We both agreed the other night in her kitchen that we would keep us a secret. No one needs to know about us. A part of me worries about why it was so easy for her to agree to such a secret. Is it me? Is she ashamed of me? Our age differences. Two years isn't that big of a whopping difference… I know my reasons for needing to keep Tris in the shadows. It's more to keep her protected from Marcus. The thought of him anywhere near her, or even having a say on whether or not I should be dating such a girl… boils my blood. He won't get near her. I won't allow that to happen, over my dead fucking body. The other night when Tris and I agreed to this, I made a promise to myself that I would do everything that I needed to do to keep her safe from Marcus. I meant it.
"Hey," Tris breathlessly says, from behind me.

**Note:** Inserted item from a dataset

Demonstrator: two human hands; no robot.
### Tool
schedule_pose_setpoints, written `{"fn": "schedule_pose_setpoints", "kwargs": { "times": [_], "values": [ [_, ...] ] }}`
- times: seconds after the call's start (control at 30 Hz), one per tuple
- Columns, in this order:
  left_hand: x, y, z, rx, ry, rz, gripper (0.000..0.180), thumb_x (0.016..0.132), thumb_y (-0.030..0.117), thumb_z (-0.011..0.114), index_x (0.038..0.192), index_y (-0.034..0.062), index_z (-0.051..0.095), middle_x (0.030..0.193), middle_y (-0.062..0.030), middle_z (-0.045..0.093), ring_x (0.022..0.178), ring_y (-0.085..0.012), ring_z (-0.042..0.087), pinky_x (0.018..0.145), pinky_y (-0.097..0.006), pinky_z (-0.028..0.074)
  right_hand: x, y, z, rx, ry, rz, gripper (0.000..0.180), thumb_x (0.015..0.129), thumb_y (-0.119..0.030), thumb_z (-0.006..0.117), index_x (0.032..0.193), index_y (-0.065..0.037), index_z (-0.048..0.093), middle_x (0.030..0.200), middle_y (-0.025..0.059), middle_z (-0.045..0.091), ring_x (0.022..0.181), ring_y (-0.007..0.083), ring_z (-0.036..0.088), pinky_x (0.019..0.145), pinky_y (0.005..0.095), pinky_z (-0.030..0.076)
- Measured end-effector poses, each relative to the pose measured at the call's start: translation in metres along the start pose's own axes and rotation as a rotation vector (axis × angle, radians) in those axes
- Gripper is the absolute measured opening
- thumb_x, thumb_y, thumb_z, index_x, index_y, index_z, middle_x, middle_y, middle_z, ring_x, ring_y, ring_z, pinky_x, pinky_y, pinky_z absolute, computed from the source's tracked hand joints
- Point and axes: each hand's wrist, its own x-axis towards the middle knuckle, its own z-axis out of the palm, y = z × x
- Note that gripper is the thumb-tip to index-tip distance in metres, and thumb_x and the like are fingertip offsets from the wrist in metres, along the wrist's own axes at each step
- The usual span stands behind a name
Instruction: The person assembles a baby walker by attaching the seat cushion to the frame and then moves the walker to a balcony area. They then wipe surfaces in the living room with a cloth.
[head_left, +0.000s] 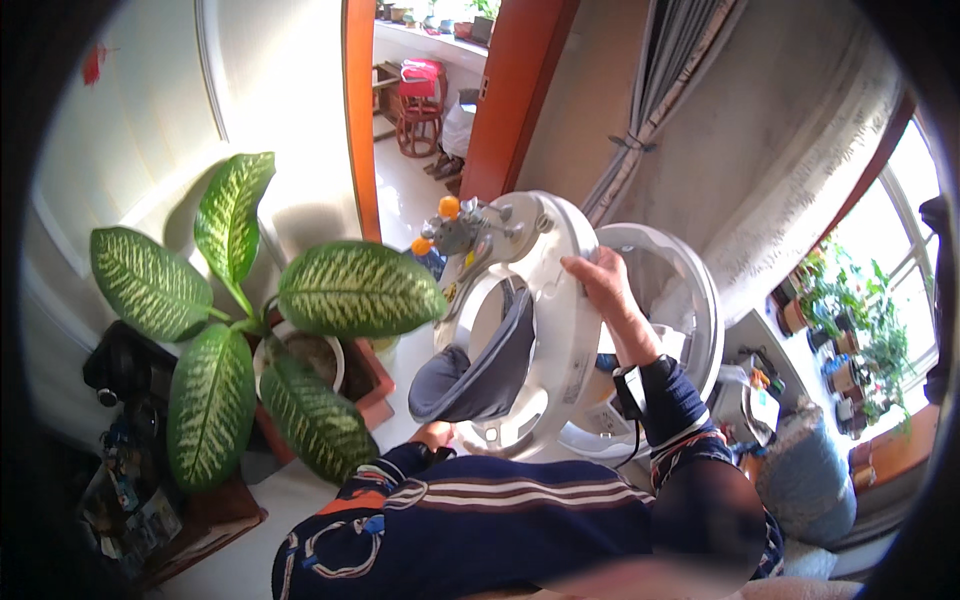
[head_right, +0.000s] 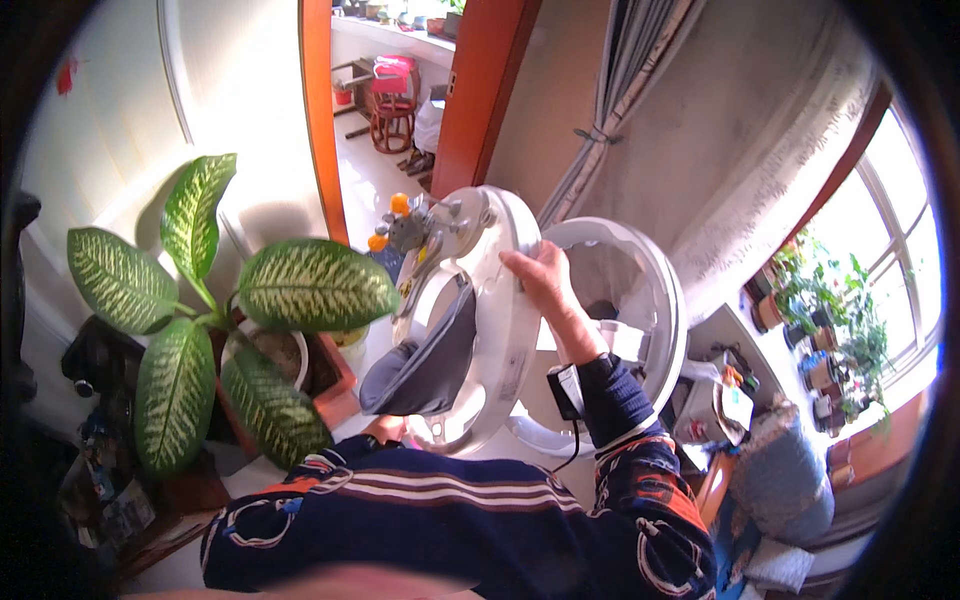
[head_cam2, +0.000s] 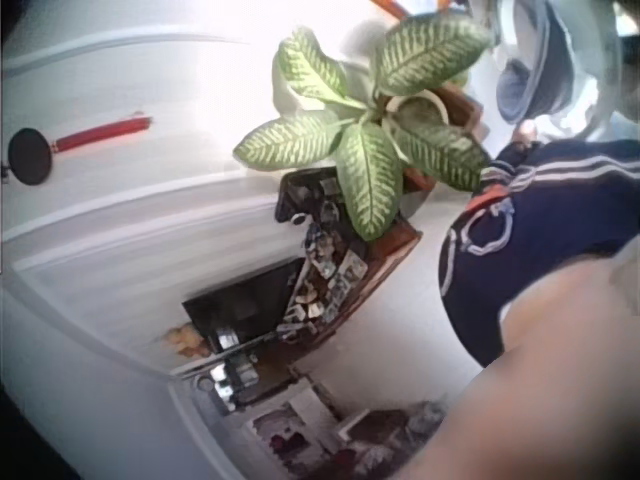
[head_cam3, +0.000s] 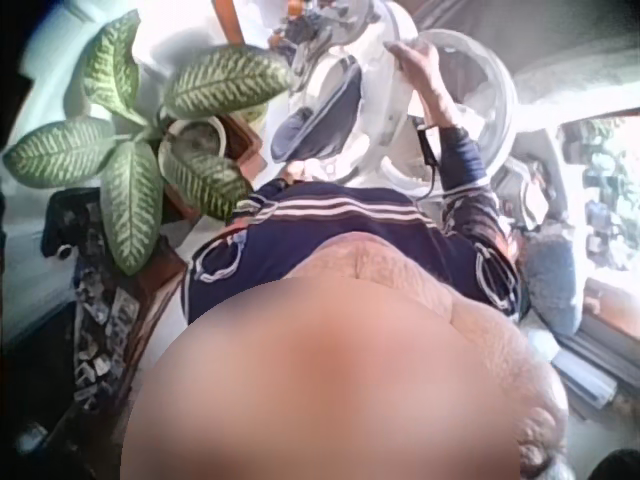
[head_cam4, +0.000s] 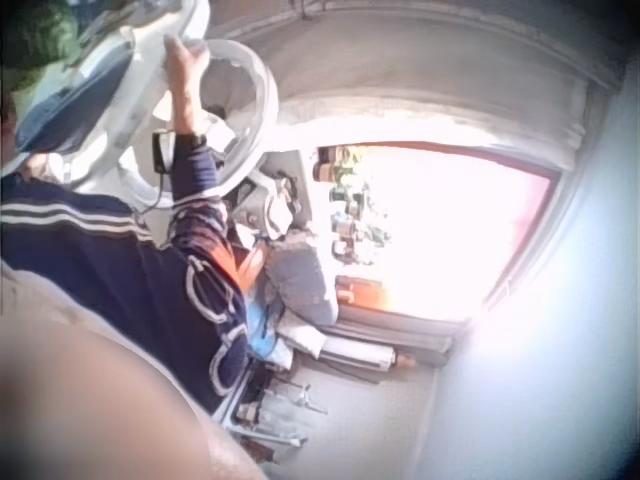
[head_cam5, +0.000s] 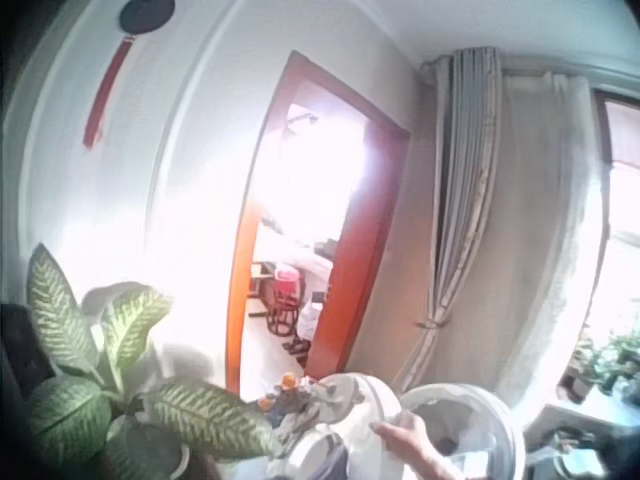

I was suddenly surprised that she came in through the back of the parking lot vs the front. The parking lot isn't well lit and neither are the woods that she came out of.
"You walked here… Through the woods?" I ask, concerned. I don't want her putting herself in danger to see me. Especially me.
"How else did you think I would get here? It's a shortcut," She laughs out.
"I just…" I scratch the back of my neck, not wanting to come off as controlling or creepy.
"I'm tougher than I look. I can take care of myself." She says, teasingly. Although I know she is tough for her own good, I also remember how we ended up kissing in her kitchen the other night. After that good for nothing son of a bitch, hurt her.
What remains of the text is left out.